The sets of Greta Gerwig's upcoming Barbie movie required such vast amounts of pink paint, they swallowed up one company's entire global supply, according to production designer Sarah Greenwood.
Speaking to Architectural Digest, Gerwig revealed that the team constructed the movie's fluorescent Barbie Land sets almost entirely from scratch at the Warner Bros Studios Leavesden – all the way down to the sky, which was hand-painted rather than CGI rendered.
"We were literally creating the alternate universe of Barbie Land," she told the magazine. "Everything needed to be tactile, because toys are, above all, things you touch."
To recreate the almost monochromatic colour palette of Barbie's Dreamhouses, the set design team had to source a bottomless supply of pink paint to cover everything from lampposts to road signs.
In particular, the production used a highly saturated shade by US manufacturer Rosco to capture the hyperreality of Barbie Land.
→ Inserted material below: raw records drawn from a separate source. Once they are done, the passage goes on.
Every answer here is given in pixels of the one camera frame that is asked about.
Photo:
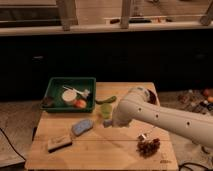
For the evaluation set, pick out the blue-grey towel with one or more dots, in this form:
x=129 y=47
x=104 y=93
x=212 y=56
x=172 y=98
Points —
x=107 y=123

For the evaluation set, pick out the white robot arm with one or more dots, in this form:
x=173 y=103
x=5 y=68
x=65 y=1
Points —
x=136 y=105

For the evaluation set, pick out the green plastic cup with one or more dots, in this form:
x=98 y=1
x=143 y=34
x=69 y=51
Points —
x=106 y=110

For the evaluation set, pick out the green pea pod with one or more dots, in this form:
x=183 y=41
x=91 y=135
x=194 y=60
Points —
x=108 y=100

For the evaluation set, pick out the white dish brush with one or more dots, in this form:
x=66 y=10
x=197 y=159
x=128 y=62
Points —
x=85 y=94

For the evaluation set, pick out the orange fruit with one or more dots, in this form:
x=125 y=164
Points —
x=80 y=103

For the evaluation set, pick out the white round container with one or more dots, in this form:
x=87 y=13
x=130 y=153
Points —
x=69 y=96

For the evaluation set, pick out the dark red bowl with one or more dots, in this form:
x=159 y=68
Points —
x=153 y=99

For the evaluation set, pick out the blue sponge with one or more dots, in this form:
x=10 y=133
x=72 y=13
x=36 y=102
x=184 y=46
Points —
x=82 y=126

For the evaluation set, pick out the green plastic tray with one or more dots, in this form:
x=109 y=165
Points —
x=55 y=90

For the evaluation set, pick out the metal spoon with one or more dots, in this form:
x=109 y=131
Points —
x=144 y=136

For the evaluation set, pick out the dark round object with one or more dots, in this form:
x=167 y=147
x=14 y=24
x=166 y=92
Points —
x=48 y=101

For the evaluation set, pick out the brown pine cone cluster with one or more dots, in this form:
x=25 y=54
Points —
x=148 y=148

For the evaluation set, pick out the wooden scrub brush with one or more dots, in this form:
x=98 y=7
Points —
x=56 y=143

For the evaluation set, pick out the spice jar rack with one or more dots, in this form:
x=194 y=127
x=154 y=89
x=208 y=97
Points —
x=197 y=101

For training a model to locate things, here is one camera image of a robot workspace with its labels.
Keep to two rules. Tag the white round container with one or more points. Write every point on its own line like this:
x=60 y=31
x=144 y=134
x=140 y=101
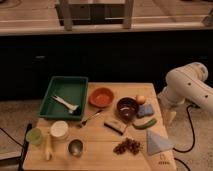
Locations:
x=59 y=130

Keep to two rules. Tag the yellow banana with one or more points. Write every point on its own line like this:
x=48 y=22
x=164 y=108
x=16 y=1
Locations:
x=48 y=147

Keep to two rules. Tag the green plastic tray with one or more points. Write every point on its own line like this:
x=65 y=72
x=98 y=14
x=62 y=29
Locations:
x=72 y=90

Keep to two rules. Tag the red bowl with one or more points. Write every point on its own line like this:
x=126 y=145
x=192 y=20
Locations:
x=101 y=97

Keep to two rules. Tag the green pepper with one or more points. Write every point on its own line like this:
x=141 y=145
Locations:
x=146 y=125

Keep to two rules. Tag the wooden stool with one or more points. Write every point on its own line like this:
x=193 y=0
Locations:
x=91 y=13

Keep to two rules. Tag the dark brown bowl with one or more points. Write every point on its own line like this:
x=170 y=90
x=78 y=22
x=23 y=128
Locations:
x=127 y=109

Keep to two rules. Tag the green plastic cup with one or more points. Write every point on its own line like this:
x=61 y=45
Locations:
x=34 y=136

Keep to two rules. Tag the wooden brush block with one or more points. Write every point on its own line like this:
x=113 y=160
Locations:
x=115 y=125

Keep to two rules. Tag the white plastic fork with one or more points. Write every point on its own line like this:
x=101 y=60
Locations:
x=71 y=108

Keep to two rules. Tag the bunch of grapes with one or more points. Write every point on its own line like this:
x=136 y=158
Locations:
x=128 y=144

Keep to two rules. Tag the small yellow fruit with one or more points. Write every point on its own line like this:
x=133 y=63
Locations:
x=140 y=99

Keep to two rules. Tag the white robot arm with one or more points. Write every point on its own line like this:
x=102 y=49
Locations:
x=185 y=82

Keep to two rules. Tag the metal cup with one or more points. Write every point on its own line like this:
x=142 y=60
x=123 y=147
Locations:
x=75 y=147

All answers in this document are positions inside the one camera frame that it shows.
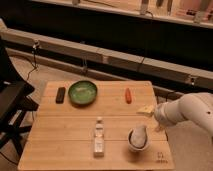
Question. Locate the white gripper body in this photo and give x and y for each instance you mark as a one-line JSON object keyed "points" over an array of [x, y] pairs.
{"points": [[146, 110]]}

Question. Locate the black rectangular block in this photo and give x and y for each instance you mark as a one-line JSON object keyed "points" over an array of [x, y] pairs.
{"points": [[60, 95]]}

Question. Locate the black chair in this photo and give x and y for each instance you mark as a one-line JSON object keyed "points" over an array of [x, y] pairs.
{"points": [[14, 102]]}

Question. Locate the ceramic cup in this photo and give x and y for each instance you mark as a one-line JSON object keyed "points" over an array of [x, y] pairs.
{"points": [[132, 148]]}

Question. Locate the green bowl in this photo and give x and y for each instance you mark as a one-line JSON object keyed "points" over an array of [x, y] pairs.
{"points": [[82, 92]]}

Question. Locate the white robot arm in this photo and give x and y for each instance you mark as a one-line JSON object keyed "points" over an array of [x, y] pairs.
{"points": [[196, 107]]}

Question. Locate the clear plastic bottle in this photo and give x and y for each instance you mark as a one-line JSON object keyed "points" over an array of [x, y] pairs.
{"points": [[98, 150]]}

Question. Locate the grey wall rail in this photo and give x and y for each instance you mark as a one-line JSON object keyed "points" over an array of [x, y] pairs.
{"points": [[162, 74]]}

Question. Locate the wooden table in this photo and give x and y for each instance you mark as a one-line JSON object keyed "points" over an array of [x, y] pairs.
{"points": [[107, 135]]}

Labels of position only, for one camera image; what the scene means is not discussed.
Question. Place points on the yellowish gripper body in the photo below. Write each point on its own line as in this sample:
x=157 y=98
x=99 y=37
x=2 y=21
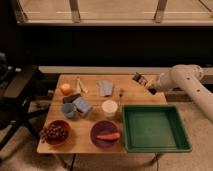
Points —
x=150 y=84

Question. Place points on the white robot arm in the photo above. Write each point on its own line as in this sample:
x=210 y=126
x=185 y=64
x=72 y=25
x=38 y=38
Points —
x=187 y=78

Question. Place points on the green plastic tray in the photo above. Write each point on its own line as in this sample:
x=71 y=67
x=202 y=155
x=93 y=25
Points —
x=154 y=129

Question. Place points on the metal fork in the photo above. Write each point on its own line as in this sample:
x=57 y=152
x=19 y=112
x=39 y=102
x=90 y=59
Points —
x=121 y=93

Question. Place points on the grey blue cloth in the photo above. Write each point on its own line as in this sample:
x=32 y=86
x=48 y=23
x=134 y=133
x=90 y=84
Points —
x=106 y=87

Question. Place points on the white cup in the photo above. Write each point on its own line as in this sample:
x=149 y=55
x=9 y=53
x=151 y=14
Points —
x=109 y=108

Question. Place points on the orange carrot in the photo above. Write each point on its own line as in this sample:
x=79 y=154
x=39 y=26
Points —
x=108 y=137

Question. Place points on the purple plate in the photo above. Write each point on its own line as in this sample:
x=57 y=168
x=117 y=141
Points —
x=103 y=127

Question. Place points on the cream banana peel object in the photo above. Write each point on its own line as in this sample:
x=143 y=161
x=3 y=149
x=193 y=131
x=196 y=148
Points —
x=81 y=85

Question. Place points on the wooden table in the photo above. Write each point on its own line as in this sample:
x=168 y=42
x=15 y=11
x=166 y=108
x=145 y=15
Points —
x=79 y=142

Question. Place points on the black rectangular object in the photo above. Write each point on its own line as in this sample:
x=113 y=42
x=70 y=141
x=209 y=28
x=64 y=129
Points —
x=71 y=98

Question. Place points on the orange fruit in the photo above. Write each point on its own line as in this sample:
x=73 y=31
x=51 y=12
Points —
x=66 y=89

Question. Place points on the blue mug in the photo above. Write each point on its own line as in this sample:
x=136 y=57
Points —
x=69 y=110

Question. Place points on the red bowl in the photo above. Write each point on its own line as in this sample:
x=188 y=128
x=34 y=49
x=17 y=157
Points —
x=66 y=126

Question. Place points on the dark grapes bunch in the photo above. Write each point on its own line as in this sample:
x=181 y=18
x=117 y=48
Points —
x=54 y=132

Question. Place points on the black office chair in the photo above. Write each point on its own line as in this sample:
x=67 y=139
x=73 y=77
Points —
x=17 y=90

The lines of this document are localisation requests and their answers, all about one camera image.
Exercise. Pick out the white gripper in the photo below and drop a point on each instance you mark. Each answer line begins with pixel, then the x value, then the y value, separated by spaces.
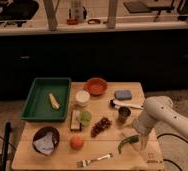
pixel 143 141

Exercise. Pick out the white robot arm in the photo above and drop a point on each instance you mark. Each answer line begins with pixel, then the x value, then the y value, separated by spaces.
pixel 155 109

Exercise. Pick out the orange fruit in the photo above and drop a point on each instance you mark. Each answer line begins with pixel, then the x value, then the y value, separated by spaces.
pixel 76 142

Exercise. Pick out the black pole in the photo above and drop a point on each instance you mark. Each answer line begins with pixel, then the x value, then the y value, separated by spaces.
pixel 4 155

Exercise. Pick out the white round container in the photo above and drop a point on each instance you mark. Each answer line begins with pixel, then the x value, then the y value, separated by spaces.
pixel 82 98

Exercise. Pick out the green plastic tray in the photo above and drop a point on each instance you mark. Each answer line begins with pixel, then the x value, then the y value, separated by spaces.
pixel 38 108

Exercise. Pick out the black handled white knife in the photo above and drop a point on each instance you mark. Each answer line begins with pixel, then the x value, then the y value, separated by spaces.
pixel 115 103

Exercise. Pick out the black office chair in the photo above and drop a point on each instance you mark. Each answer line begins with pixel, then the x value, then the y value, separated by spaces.
pixel 18 11

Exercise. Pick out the dark brown bowl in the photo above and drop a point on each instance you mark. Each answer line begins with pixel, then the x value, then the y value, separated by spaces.
pixel 43 131

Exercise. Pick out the purple grape bunch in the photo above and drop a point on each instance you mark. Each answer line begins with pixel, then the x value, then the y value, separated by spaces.
pixel 103 124

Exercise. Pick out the dark metal cup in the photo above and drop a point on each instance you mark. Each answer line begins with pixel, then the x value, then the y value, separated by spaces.
pixel 123 114

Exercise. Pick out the silver fork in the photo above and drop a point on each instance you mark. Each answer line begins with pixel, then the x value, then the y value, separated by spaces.
pixel 85 163

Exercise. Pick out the green plastic cup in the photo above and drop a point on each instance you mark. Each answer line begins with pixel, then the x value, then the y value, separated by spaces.
pixel 85 118

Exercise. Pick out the blue grey cloth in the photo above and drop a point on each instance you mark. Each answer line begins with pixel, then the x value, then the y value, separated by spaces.
pixel 45 144

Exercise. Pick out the brown white sandwich block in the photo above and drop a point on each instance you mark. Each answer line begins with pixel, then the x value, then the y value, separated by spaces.
pixel 75 122

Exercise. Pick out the orange bowl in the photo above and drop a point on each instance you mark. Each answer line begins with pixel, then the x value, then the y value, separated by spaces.
pixel 96 86

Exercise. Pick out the yellow corn cob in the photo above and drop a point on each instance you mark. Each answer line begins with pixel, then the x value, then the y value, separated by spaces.
pixel 54 103

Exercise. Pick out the blue sponge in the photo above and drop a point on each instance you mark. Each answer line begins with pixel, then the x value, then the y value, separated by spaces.
pixel 123 94

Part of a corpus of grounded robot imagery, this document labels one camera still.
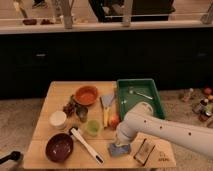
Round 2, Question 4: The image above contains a blue sponge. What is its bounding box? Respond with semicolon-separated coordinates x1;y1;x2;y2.
108;143;131;157

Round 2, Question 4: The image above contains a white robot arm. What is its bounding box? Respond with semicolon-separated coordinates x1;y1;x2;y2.
115;102;213;159

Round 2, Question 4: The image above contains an orange red bowl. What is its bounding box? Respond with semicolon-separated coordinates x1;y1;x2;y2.
74;86;98;106

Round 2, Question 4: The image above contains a dark maroon bowl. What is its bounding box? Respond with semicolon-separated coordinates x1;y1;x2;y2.
45;133;73;163

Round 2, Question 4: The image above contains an orange fruit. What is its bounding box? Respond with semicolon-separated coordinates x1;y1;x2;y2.
109;115;120;129

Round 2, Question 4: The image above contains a green plastic cup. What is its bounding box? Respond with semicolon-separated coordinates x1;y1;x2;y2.
86;120;100;136

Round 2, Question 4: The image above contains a green plastic tray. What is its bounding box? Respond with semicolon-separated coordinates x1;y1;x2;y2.
117;79;165;119

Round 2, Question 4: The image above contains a grey metal cup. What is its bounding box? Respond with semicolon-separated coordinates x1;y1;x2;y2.
76;106;88;122

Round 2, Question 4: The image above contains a metal spoon in tray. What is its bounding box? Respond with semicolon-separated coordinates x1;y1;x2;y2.
129;88;153;100

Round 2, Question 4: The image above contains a dark grape bunch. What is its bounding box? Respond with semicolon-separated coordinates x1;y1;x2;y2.
63;102;75;117

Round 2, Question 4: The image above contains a white cup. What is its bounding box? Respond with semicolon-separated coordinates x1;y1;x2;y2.
49;111;67;129

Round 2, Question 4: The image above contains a black object at floor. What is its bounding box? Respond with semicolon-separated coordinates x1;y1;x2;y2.
0;151;21;164

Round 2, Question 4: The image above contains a yellow handled spatula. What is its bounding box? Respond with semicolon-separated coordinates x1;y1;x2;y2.
100;93;114;127

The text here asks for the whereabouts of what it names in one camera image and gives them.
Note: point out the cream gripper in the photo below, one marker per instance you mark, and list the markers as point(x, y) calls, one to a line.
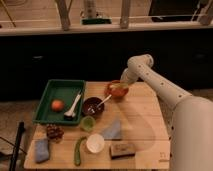
point(128, 77)

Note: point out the yellow banana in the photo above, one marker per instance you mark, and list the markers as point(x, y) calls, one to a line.
point(118, 85)

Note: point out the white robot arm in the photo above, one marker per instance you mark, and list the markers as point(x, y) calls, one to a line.
point(191, 144)

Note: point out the red bowl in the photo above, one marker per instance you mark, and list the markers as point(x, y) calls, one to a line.
point(116, 93)

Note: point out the dark brown bowl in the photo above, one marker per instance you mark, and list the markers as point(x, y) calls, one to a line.
point(90, 107)

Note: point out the white spoon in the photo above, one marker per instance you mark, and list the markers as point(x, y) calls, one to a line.
point(103, 101)

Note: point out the blue triangular cloth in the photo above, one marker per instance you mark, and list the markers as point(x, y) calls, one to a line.
point(113, 131)

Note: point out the green box on shelf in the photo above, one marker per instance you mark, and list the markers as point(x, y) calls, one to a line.
point(94, 21)

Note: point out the small green cup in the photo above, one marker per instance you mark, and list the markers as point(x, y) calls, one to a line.
point(87, 123)

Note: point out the white dish brush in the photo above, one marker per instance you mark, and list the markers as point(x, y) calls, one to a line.
point(70, 113)

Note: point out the green plastic tray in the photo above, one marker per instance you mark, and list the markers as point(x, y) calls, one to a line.
point(65, 90)

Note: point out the brown yellow sponge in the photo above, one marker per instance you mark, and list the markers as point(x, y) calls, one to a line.
point(119, 150)

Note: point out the white cup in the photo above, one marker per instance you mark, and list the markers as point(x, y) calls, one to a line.
point(95, 143)

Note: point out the red tomato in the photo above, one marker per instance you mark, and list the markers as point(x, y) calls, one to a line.
point(57, 105)

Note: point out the green cucumber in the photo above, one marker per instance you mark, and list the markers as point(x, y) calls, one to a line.
point(77, 154)

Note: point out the brown grape bunch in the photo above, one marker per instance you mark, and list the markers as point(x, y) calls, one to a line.
point(54, 132)

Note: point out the black pole left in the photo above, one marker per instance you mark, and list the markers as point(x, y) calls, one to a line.
point(16, 147)

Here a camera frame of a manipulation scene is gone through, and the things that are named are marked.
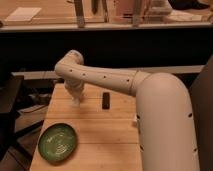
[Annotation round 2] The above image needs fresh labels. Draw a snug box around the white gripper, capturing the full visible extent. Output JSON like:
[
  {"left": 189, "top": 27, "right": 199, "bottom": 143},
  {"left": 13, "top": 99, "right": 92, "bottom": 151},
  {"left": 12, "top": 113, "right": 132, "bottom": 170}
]
[{"left": 64, "top": 81, "right": 84, "bottom": 100}]

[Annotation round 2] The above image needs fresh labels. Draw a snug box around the white sponge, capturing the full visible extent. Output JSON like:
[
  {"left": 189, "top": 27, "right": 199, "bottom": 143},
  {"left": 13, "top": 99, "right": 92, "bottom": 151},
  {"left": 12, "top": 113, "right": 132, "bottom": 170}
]
[{"left": 72, "top": 98, "right": 81, "bottom": 107}]

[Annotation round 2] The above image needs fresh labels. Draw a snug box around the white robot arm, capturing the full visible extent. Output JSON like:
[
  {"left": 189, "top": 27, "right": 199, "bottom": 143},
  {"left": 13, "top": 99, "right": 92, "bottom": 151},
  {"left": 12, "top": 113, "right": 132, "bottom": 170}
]
[{"left": 55, "top": 50, "right": 200, "bottom": 171}]

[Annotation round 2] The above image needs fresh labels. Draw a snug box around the black rectangular block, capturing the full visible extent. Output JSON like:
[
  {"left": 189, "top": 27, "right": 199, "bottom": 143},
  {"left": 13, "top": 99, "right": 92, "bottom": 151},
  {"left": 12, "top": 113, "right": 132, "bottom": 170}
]
[{"left": 102, "top": 92, "right": 110, "bottom": 109}]

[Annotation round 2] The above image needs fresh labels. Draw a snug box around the green plate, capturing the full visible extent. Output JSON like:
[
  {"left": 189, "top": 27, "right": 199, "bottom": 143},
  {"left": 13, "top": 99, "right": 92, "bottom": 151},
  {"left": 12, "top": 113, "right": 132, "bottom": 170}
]
[{"left": 38, "top": 123, "right": 78, "bottom": 163}]

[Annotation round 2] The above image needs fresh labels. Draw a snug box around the white paper sheet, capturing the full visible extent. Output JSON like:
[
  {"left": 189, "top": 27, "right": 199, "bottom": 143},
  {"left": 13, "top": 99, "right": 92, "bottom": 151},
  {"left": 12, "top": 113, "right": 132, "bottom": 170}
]
[{"left": 5, "top": 7, "right": 41, "bottom": 22}]

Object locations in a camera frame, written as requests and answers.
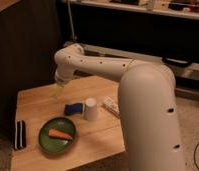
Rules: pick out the pale translucent gripper finger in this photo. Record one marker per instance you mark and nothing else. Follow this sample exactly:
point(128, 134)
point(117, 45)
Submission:
point(57, 90)

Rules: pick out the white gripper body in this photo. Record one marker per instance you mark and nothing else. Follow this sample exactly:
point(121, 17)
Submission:
point(63, 78)

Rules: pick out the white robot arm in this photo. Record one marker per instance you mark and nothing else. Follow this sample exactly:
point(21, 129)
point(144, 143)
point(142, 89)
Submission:
point(147, 106)

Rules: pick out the white paper cup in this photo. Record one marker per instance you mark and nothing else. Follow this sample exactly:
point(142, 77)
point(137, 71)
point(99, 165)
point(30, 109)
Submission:
point(90, 110)

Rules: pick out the orange carrot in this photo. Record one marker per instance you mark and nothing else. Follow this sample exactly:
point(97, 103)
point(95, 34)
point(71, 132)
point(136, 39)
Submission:
point(58, 134)

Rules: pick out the green plate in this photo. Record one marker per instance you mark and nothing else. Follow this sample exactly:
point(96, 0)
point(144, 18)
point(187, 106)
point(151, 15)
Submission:
point(54, 146)

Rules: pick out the metal pole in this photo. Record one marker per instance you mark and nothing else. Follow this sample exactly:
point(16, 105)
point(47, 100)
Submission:
point(74, 39)

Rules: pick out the wooden shelf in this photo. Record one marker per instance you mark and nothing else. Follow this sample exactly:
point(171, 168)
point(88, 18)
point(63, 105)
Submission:
point(148, 8)

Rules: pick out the black handle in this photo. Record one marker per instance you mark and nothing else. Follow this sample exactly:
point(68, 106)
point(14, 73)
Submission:
point(177, 62)

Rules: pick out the grey metal rail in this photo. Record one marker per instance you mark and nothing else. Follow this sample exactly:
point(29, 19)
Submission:
point(73, 57)

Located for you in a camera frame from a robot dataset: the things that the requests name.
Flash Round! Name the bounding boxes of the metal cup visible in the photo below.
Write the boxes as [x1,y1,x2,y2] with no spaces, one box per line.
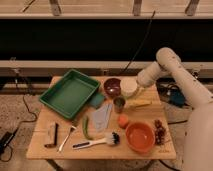
[113,97,126,113]

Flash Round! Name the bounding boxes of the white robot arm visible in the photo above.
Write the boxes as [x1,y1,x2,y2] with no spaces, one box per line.
[134,47,213,171]

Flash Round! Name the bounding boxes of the green plastic tray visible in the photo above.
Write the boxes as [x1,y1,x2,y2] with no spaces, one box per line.
[39,69,100,120]

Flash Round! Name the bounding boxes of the dark red bowl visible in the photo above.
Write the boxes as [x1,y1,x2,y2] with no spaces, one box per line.
[104,78,121,98]

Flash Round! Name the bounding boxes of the small orange fruit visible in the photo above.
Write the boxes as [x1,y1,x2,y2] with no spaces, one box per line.
[117,114,129,129]

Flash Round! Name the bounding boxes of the orange bowl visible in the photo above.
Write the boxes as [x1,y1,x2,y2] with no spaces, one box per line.
[125,122,155,153]

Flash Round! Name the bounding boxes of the white dish brush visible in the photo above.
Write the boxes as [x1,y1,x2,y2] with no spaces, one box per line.
[72,132,120,149]

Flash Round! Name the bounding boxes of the dark red grapes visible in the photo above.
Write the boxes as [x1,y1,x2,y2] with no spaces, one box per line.
[154,120,166,145]

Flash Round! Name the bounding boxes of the green chili pepper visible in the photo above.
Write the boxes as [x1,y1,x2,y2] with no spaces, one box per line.
[82,116,93,140]

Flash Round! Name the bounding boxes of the black power adapter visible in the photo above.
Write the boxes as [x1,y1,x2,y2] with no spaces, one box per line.
[0,132,13,148]

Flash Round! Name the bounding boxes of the blue object with cables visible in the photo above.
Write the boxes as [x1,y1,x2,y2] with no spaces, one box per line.
[157,83,186,108]

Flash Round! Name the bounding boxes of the black hanging cable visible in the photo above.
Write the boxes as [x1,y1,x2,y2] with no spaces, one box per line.
[119,10,157,76]

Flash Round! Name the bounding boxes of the brown handled scraper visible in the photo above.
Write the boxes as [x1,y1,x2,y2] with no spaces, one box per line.
[44,122,58,148]

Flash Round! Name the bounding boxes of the black cable on left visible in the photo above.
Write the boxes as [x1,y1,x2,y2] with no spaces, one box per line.
[0,71,39,163]

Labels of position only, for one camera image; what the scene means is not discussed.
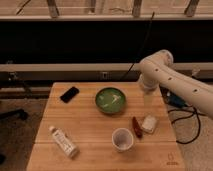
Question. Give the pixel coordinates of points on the black phone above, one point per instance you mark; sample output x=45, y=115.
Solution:
x=69, y=94

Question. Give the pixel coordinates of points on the green ceramic bowl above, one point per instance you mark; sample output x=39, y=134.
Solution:
x=110, y=100

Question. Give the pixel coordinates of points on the white paper cup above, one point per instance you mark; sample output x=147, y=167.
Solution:
x=122, y=139

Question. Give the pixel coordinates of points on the dark red chili pepper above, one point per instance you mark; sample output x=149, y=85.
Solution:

"I wanted the pinks to be very bright, and everything to be almost too much," Gerwig told Architectural Digest.
So much paint was needed, in fact, that Greenwood says the movie's production caused a worldwide shortage of that particular hue.
"The world ran out of pink," she joked.
Rosco later told the LA Times that the company's supply chain had already been disrupted when the movie began production at the start of 2022, due to the lingering aftereffects of the coronavirus pandemic and the winter storm that shocked Texas the previous year.
"There was this shortage and then we gave them everything we could – I don't know they can claim credit," Rosco's vice president of global marketing Lauren Proud told the LA Times, before conceding that "they did clean us out on paint".
Since stills for the upcoming movie were first released a year ago, the all-pink hyper-feminine "Barbiecore" aesthetic has infiltrated the design world, with Google searches skyrocketing and the term accumulating more than 349 million views on TikTok.
Earlier this year, Barbie manufacturer Mattel collaborated with Pin-Up magazine to release a monograph on the architecture and interiors of Barbie's Dreamhouse to mark its 60th anniversary.
"There have been so many books and entire PhDs on Barbie, but never really on her many houses and her furniture," Pin-Up founder Felix Burrichter told Dezeen.
"So we thought it would be a good idea to make one and treat it as a serious subject, in the same way that Barbie has been treated as a serious subject over the years."
The image is by Mattel.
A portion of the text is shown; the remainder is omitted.